*Exercise objective*. Search the entries below for "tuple". Report each line where it occurs.
-- Data for analysis follows --
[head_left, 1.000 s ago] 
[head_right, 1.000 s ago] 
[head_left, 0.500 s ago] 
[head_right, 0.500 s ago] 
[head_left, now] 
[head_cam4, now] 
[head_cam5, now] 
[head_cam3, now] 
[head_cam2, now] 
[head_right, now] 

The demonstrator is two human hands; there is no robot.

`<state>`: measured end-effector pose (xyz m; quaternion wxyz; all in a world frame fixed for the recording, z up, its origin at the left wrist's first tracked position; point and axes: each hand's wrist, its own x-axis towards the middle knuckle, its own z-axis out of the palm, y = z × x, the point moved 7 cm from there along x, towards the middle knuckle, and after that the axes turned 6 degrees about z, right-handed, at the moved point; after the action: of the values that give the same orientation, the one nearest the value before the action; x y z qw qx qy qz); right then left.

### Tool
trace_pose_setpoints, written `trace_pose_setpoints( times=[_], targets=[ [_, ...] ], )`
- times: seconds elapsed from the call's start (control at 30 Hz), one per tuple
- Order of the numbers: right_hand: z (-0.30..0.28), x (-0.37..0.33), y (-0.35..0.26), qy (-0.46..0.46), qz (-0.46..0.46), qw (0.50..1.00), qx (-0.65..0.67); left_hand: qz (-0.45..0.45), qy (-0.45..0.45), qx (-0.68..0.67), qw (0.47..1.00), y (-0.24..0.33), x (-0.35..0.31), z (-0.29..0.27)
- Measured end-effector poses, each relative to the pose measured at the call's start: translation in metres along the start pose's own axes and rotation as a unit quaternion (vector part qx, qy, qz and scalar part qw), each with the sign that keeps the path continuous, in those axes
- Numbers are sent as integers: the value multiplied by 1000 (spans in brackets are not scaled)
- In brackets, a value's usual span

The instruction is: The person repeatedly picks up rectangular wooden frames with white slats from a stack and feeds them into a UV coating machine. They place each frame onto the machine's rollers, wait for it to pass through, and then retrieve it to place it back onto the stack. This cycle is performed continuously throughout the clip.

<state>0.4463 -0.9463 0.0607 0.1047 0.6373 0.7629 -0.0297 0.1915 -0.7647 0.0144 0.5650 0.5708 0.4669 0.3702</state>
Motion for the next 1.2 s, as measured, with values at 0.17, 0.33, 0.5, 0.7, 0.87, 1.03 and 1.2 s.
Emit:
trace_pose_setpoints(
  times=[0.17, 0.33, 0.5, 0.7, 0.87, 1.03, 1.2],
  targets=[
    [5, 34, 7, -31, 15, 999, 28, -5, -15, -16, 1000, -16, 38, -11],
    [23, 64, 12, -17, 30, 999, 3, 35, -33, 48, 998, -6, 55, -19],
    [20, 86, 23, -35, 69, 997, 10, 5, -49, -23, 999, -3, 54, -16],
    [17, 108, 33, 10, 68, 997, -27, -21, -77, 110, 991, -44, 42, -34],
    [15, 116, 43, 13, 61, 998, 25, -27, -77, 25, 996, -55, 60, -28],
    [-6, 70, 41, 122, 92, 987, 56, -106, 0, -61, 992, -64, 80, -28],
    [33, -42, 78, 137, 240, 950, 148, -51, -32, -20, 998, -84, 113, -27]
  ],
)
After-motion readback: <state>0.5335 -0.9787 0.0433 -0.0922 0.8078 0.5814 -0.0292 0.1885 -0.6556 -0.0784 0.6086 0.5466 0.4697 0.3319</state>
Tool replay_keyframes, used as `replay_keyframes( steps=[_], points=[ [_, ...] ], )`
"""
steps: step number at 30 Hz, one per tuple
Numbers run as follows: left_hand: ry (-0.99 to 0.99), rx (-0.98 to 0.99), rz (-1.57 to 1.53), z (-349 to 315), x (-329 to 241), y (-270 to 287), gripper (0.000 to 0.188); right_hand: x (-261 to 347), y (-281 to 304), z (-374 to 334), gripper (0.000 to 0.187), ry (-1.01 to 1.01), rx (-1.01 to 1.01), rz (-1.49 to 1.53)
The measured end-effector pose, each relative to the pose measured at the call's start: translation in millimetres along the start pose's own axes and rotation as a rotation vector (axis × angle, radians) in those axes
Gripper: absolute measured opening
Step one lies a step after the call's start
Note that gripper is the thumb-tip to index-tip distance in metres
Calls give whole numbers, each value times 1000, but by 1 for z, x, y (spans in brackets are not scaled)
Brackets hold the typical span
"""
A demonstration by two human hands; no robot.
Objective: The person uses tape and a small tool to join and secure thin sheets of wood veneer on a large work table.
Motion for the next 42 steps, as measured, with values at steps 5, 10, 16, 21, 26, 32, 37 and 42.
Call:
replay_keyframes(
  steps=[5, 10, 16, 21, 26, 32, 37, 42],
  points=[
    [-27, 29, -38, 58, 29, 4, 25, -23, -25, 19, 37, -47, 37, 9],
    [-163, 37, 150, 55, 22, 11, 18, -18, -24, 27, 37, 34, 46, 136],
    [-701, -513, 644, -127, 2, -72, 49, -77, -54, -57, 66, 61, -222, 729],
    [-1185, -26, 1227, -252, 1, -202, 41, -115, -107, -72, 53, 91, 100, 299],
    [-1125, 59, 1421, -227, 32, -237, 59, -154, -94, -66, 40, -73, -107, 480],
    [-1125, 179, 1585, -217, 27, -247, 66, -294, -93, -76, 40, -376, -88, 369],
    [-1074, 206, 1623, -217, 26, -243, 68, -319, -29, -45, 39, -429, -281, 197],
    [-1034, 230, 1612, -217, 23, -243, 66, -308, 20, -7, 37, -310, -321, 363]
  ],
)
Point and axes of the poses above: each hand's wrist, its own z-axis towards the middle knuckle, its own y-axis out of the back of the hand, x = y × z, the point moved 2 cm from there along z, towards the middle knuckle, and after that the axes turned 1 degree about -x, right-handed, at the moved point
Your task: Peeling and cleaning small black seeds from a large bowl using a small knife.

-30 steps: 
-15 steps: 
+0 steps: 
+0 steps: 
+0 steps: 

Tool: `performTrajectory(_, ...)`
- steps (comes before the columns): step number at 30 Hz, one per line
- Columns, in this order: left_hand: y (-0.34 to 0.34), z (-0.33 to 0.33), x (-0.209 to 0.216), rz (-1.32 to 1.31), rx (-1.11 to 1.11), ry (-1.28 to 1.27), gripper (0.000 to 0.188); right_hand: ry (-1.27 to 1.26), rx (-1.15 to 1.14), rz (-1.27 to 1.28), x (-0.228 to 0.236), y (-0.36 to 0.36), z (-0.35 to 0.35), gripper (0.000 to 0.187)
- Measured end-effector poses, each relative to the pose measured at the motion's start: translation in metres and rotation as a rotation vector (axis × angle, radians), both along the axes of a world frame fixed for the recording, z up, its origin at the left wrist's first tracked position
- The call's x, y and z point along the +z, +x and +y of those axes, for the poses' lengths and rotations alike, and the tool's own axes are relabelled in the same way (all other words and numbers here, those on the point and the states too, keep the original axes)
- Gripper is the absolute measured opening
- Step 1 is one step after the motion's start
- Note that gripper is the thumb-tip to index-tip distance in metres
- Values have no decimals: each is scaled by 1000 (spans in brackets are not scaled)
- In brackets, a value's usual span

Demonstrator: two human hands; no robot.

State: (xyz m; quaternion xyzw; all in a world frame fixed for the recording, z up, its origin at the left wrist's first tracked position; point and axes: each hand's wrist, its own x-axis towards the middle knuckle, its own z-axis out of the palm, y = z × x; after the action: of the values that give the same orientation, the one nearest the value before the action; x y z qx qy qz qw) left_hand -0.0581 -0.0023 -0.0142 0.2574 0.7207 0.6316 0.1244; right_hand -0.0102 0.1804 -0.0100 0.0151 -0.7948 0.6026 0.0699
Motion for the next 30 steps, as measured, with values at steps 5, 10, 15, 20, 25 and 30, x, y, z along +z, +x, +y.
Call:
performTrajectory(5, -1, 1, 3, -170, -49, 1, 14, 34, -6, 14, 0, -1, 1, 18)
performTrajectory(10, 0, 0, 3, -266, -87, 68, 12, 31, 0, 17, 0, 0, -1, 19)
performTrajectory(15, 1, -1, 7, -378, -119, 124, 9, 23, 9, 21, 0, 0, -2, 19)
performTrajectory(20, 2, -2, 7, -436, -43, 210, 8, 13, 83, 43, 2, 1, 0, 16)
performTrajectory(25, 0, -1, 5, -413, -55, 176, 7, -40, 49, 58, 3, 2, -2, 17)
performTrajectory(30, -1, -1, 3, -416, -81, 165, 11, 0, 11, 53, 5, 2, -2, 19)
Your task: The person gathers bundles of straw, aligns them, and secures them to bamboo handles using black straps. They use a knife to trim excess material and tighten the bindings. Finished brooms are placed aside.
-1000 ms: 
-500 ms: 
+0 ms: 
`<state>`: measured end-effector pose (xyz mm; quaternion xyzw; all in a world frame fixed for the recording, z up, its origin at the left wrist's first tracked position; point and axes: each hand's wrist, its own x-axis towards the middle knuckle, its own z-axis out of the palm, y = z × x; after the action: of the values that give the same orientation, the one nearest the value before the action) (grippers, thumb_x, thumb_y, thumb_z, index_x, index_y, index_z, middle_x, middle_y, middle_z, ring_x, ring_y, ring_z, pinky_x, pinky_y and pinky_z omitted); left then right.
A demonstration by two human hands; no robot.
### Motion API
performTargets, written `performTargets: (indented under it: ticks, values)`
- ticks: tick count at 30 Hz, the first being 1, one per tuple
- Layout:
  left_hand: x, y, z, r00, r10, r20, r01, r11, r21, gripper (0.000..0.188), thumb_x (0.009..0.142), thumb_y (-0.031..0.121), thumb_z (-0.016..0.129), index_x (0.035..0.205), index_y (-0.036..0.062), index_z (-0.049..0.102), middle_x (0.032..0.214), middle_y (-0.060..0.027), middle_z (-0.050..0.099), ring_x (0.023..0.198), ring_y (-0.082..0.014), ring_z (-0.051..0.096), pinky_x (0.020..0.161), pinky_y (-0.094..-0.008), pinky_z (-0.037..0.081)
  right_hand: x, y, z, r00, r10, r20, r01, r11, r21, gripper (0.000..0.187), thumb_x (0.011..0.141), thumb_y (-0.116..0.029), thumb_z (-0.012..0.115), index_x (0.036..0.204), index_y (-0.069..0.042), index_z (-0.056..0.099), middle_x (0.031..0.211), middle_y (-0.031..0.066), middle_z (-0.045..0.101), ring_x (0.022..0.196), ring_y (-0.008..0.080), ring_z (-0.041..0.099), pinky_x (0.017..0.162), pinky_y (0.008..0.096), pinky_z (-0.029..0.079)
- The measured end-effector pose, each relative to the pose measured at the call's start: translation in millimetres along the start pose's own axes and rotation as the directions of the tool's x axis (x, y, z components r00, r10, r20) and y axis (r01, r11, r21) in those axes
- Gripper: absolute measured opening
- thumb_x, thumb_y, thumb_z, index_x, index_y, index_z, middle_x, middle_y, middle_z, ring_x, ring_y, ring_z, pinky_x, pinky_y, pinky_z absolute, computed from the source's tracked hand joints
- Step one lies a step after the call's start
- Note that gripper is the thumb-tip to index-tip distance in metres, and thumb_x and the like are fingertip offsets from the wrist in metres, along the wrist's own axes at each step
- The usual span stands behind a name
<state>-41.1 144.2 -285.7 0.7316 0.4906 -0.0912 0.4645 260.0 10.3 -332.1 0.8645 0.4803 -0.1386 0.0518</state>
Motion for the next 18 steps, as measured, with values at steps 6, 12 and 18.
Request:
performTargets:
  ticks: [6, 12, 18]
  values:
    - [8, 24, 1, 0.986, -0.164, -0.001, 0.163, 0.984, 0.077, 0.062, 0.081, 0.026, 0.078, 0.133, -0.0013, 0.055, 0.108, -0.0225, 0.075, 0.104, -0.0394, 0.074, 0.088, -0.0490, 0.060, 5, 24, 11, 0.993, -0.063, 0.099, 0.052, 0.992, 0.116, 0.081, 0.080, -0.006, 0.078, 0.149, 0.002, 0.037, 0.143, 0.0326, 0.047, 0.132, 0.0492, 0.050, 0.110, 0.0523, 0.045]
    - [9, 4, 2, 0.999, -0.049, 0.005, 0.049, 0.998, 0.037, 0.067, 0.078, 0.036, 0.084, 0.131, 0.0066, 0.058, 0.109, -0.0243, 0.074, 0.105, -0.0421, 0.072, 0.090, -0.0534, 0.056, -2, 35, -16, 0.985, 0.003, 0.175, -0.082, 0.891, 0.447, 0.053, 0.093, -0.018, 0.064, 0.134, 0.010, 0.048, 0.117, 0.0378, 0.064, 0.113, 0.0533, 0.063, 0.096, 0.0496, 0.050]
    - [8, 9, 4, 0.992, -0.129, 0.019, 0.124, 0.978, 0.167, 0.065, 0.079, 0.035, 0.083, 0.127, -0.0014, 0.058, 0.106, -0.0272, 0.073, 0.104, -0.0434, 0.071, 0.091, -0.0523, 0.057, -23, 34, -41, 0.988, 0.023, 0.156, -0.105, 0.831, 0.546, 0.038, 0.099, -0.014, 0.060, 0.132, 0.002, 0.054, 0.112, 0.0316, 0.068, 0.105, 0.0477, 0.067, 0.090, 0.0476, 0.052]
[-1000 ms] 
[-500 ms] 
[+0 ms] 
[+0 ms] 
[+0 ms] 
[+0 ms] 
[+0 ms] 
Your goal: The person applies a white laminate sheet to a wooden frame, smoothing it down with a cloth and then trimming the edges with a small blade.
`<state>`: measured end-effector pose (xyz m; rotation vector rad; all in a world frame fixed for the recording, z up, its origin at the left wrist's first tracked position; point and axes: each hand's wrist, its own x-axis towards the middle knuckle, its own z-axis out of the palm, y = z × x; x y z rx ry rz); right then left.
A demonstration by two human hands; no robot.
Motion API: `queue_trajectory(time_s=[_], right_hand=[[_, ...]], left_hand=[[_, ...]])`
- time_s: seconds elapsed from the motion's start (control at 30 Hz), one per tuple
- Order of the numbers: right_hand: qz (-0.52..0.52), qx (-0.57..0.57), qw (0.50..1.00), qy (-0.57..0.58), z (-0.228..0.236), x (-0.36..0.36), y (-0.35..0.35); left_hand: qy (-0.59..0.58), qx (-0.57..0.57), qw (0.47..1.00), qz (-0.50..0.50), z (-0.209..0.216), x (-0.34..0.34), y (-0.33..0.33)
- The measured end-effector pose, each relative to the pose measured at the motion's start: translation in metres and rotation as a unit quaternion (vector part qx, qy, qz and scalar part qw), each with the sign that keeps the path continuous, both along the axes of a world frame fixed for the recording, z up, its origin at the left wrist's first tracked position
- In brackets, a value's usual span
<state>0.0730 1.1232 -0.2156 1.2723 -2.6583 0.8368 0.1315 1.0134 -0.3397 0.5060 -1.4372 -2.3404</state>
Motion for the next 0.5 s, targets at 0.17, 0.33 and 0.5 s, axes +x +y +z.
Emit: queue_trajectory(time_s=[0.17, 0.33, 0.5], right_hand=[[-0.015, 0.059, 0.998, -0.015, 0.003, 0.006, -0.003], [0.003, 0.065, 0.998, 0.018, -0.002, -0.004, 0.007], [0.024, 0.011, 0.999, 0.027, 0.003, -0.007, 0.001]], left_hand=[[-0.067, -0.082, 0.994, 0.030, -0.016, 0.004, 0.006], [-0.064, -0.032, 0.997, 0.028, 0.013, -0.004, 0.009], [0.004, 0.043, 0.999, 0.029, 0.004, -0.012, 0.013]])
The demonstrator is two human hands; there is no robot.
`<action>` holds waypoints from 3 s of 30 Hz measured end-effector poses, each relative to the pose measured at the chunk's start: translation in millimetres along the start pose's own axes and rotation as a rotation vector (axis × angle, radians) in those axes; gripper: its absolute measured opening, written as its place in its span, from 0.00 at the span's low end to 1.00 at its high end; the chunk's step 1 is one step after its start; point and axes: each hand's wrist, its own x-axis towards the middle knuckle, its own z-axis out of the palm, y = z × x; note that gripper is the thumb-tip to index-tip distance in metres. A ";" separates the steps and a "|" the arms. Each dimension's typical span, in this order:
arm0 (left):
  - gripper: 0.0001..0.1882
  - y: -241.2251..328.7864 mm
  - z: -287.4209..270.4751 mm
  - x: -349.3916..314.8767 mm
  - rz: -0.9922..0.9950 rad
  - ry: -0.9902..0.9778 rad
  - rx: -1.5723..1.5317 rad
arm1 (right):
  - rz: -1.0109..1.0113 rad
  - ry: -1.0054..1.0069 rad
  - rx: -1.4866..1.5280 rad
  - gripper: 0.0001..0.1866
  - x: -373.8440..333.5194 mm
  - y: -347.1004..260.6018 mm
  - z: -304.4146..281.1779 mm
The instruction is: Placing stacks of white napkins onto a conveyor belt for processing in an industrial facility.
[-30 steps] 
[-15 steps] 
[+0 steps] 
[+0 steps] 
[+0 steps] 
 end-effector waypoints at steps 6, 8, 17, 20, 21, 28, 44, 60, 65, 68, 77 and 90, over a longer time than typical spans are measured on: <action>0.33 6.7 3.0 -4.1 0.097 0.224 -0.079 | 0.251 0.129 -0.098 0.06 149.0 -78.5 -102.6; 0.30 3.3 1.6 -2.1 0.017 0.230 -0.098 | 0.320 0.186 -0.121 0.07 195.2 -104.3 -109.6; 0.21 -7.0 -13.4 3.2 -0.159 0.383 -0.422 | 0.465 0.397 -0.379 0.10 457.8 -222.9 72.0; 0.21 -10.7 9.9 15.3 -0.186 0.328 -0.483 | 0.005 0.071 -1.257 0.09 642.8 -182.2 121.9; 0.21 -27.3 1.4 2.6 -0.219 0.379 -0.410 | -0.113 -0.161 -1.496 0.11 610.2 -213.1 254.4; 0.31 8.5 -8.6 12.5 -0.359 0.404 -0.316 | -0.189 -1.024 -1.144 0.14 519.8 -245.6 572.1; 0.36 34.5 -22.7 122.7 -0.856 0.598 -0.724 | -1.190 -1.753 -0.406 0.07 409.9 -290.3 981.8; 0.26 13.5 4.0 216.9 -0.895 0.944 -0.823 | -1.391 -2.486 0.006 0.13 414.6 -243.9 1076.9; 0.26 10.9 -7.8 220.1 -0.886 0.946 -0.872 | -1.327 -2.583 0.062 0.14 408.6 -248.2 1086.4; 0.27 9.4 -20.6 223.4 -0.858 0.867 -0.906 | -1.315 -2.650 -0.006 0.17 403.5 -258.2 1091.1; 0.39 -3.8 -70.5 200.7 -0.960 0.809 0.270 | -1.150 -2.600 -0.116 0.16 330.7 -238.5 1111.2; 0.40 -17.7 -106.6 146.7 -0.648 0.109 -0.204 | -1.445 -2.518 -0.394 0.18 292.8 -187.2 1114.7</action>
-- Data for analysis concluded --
*Answer to this exercise*.
- times: seconds elapsed from the call's start (control at 30 Hz), one per tuple
steps: step number at 30 Hz, one per tuple
- ticks: tick count at 30 Hz, the first being 1, one per tuple
- time_s: seconds elapsed from the motion's start (control at 30 Hz), one per tuple

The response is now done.